**BRIEF**
The answer should consist of every record, reproduced exactly.

(Saved entries)
= Beginning of Section =

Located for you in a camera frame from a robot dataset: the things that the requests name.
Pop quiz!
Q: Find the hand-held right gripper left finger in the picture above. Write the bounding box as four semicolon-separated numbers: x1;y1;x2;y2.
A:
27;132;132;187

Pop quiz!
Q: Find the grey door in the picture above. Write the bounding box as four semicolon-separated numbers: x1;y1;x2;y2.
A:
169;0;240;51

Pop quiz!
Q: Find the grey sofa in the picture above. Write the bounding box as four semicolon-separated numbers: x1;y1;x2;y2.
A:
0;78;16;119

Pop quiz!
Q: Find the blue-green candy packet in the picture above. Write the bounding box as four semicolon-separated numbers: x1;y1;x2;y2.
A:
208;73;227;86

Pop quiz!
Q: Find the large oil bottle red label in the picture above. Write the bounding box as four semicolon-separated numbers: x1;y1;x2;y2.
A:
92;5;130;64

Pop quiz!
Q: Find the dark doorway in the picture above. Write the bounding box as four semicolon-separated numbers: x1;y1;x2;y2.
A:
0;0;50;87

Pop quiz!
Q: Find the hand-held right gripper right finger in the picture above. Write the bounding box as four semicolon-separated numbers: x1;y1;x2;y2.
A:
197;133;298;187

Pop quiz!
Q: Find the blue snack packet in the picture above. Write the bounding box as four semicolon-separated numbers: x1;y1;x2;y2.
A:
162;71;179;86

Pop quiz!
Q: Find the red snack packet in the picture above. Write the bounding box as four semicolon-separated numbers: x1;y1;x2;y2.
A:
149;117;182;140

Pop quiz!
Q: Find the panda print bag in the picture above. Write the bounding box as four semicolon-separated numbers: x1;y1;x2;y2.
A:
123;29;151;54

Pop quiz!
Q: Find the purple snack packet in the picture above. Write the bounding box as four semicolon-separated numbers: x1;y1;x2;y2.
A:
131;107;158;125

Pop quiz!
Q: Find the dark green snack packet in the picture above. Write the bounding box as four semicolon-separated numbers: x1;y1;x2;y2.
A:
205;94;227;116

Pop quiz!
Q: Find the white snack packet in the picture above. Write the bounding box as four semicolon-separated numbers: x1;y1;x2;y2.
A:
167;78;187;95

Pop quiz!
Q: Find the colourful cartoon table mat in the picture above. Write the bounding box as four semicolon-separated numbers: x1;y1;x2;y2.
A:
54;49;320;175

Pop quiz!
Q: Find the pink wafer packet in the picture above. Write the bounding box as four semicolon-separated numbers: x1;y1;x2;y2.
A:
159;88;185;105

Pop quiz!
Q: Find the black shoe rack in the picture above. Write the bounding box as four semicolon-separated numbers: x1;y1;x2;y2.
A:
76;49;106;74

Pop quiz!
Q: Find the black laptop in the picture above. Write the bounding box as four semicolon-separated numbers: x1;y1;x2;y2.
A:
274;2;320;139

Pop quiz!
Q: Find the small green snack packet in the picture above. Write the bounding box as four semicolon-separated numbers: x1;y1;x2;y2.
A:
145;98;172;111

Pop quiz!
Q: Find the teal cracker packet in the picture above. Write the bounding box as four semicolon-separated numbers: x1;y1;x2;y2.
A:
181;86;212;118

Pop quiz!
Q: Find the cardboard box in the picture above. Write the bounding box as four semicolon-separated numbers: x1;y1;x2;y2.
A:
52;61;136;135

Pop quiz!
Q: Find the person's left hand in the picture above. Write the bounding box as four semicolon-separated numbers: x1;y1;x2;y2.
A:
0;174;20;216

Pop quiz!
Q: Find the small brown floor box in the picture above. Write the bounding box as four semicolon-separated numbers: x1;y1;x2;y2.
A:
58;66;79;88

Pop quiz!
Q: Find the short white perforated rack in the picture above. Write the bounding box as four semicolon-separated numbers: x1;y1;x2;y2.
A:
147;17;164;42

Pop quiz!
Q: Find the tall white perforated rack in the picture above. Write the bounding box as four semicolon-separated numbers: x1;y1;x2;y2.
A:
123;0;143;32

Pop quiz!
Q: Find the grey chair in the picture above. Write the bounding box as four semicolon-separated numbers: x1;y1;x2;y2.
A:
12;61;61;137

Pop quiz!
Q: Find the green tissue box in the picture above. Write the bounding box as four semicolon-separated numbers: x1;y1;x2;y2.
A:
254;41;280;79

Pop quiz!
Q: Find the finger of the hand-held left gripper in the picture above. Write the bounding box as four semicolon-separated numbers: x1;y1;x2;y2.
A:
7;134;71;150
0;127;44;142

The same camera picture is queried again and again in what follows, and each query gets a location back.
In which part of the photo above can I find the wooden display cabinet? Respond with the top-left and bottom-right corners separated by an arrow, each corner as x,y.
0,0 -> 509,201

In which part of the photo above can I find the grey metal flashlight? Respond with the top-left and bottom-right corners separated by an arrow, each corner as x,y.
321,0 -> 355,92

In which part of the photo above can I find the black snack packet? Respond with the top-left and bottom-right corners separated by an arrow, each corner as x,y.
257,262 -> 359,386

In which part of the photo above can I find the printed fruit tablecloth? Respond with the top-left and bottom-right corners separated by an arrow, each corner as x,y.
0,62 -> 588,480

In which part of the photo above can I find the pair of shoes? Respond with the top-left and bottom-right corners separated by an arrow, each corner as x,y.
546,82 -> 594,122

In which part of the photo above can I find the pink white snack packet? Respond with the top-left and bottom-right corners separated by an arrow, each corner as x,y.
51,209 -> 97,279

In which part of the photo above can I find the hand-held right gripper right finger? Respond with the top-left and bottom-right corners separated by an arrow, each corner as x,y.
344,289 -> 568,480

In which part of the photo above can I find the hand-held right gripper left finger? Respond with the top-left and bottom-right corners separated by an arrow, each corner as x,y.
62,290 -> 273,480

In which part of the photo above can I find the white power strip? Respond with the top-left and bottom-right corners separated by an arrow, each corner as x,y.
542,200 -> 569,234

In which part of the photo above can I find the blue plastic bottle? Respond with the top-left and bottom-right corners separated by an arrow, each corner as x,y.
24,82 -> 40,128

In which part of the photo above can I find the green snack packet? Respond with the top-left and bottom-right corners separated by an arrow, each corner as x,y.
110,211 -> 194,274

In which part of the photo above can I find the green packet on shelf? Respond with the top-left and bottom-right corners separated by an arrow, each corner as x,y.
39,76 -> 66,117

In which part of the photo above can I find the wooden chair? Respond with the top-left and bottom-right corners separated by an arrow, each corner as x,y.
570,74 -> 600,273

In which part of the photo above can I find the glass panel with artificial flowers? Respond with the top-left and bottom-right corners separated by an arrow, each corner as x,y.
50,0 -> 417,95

= End of Section =

**RESPONSE TO THIS TASK**
Located for you in a camera frame from a robot dataset: the things that the requests name.
Pop quiz!
Q: Find the hand-held right gripper left finger in the picture above. Write the bounding box as four semicolon-separated numbers: x1;y1;x2;y2.
A:
27;132;132;187

Pop quiz!
Q: Find the grey door in the picture above. Write the bounding box as four semicolon-separated numbers: x1;y1;x2;y2.
A:
169;0;240;51

Pop quiz!
Q: Find the grey sofa in the picture above. Write the bounding box as four semicolon-separated numbers: x1;y1;x2;y2.
A:
0;78;16;119

Pop quiz!
Q: Find the blue-green candy packet in the picture above. Write the bounding box as four semicolon-separated numbers: x1;y1;x2;y2.
A:
208;73;227;86

Pop quiz!
Q: Find the large oil bottle red label in the picture above. Write the bounding box as four semicolon-separated numbers: x1;y1;x2;y2.
A:
92;5;130;64

Pop quiz!
Q: Find the dark doorway in the picture above. Write the bounding box as four semicolon-separated numbers: x1;y1;x2;y2.
A:
0;0;50;87

Pop quiz!
Q: Find the hand-held right gripper right finger in the picture above. Write the bounding box as four semicolon-separated numbers: x1;y1;x2;y2.
A:
197;133;298;187

Pop quiz!
Q: Find the blue snack packet in the picture above. Write the bounding box as four semicolon-separated numbers: x1;y1;x2;y2.
A:
162;71;179;86

Pop quiz!
Q: Find the red snack packet in the picture above. Write the bounding box as four semicolon-separated numbers: x1;y1;x2;y2.
A:
149;117;182;140

Pop quiz!
Q: Find the panda print bag in the picture above. Write the bounding box as four semicolon-separated numbers: x1;y1;x2;y2.
A:
123;29;151;54

Pop quiz!
Q: Find the purple snack packet in the picture above. Write the bounding box as four semicolon-separated numbers: x1;y1;x2;y2.
A:
131;107;158;125

Pop quiz!
Q: Find the dark green snack packet in the picture above. Write the bounding box as four semicolon-separated numbers: x1;y1;x2;y2.
A:
205;94;227;116

Pop quiz!
Q: Find the white snack packet in the picture above. Write the bounding box as four semicolon-separated numbers: x1;y1;x2;y2.
A:
167;78;187;95

Pop quiz!
Q: Find the colourful cartoon table mat in the picture above. Write the bounding box as four semicolon-separated numbers: x1;y1;x2;y2.
A:
54;49;320;175

Pop quiz!
Q: Find the pink wafer packet in the picture above. Write the bounding box as four semicolon-separated numbers: x1;y1;x2;y2.
A:
159;88;185;105

Pop quiz!
Q: Find the black shoe rack in the picture above. Write the bounding box as four semicolon-separated numbers: x1;y1;x2;y2.
A:
76;49;106;74

Pop quiz!
Q: Find the black laptop in the picture above. Write the bounding box as four semicolon-separated numbers: x1;y1;x2;y2.
A:
274;2;320;139

Pop quiz!
Q: Find the small green snack packet in the picture above. Write the bounding box as four semicolon-separated numbers: x1;y1;x2;y2.
A:
145;98;172;111

Pop quiz!
Q: Find the teal cracker packet in the picture above. Write the bounding box as four semicolon-separated numbers: x1;y1;x2;y2.
A:
181;86;212;118

Pop quiz!
Q: Find the cardboard box in the picture above. Write the bounding box as four semicolon-separated numbers: x1;y1;x2;y2.
A:
52;61;136;135

Pop quiz!
Q: Find the person's left hand in the picture above. Write the bounding box as four semicolon-separated numbers: x1;y1;x2;y2.
A:
0;174;20;216

Pop quiz!
Q: Find the small brown floor box in the picture above. Write the bounding box as four semicolon-separated numbers: x1;y1;x2;y2.
A:
58;66;79;88

Pop quiz!
Q: Find the short white perforated rack in the picture above. Write the bounding box as four semicolon-separated numbers: x1;y1;x2;y2.
A:
147;17;164;42

Pop quiz!
Q: Find the tall white perforated rack in the picture above. Write the bounding box as four semicolon-separated numbers: x1;y1;x2;y2.
A:
123;0;143;32

Pop quiz!
Q: Find the grey chair in the picture above. Write the bounding box as four semicolon-separated numbers: x1;y1;x2;y2.
A:
12;61;61;137

Pop quiz!
Q: Find the green tissue box in the picture above. Write the bounding box as four semicolon-separated numbers: x1;y1;x2;y2.
A:
254;41;280;79

Pop quiz!
Q: Find the finger of the hand-held left gripper in the picture above. Write the bounding box as four semicolon-separated numbers: x1;y1;x2;y2.
A:
7;134;71;150
0;127;44;142

The same camera picture is queried again and again in what follows, and each query gets a location back.
In which part of the photo above can I find the wooden display cabinet? Respond with the top-left and bottom-right corners separated by an arrow, each corner as x,y.
0,0 -> 509,201

In which part of the photo above can I find the grey metal flashlight? Respond with the top-left and bottom-right corners separated by an arrow, each corner as x,y.
321,0 -> 355,92

In which part of the photo above can I find the black snack packet? Respond with the top-left and bottom-right corners separated by an arrow, each corner as x,y.
257,262 -> 359,386

In which part of the photo above can I find the printed fruit tablecloth? Respond with the top-left and bottom-right corners separated by an arrow, each corner as x,y.
0,62 -> 588,480

In which part of the photo above can I find the pair of shoes? Respond with the top-left and bottom-right corners separated by an arrow, each corner as x,y.
546,82 -> 594,122

In which part of the photo above can I find the pink white snack packet? Respond with the top-left and bottom-right corners separated by an arrow, each corner as x,y.
51,209 -> 97,279

In which part of the photo above can I find the hand-held right gripper right finger? Respond with the top-left and bottom-right corners separated by an arrow, each corner as x,y.
344,289 -> 568,480

In which part of the photo above can I find the hand-held right gripper left finger? Respond with the top-left and bottom-right corners separated by an arrow, each corner as x,y.
62,290 -> 273,480

In which part of the photo above can I find the white power strip? Respond with the top-left and bottom-right corners separated by an arrow, each corner as x,y.
542,200 -> 569,234

In which part of the photo above can I find the blue plastic bottle? Respond with the top-left and bottom-right corners separated by an arrow, each corner as x,y.
24,82 -> 40,128

In which part of the photo above can I find the green snack packet? Respond with the top-left and bottom-right corners separated by an arrow, each corner as x,y.
110,211 -> 194,274

In which part of the photo above can I find the green packet on shelf? Respond with the top-left and bottom-right corners separated by an arrow, each corner as x,y.
39,76 -> 66,117

In which part of the photo above can I find the wooden chair? Respond with the top-left and bottom-right corners separated by an arrow, each corner as x,y.
570,74 -> 600,273

In which part of the photo above can I find the glass panel with artificial flowers? Respond with the top-left and bottom-right corners separated by an arrow, each corner as x,y.
50,0 -> 417,95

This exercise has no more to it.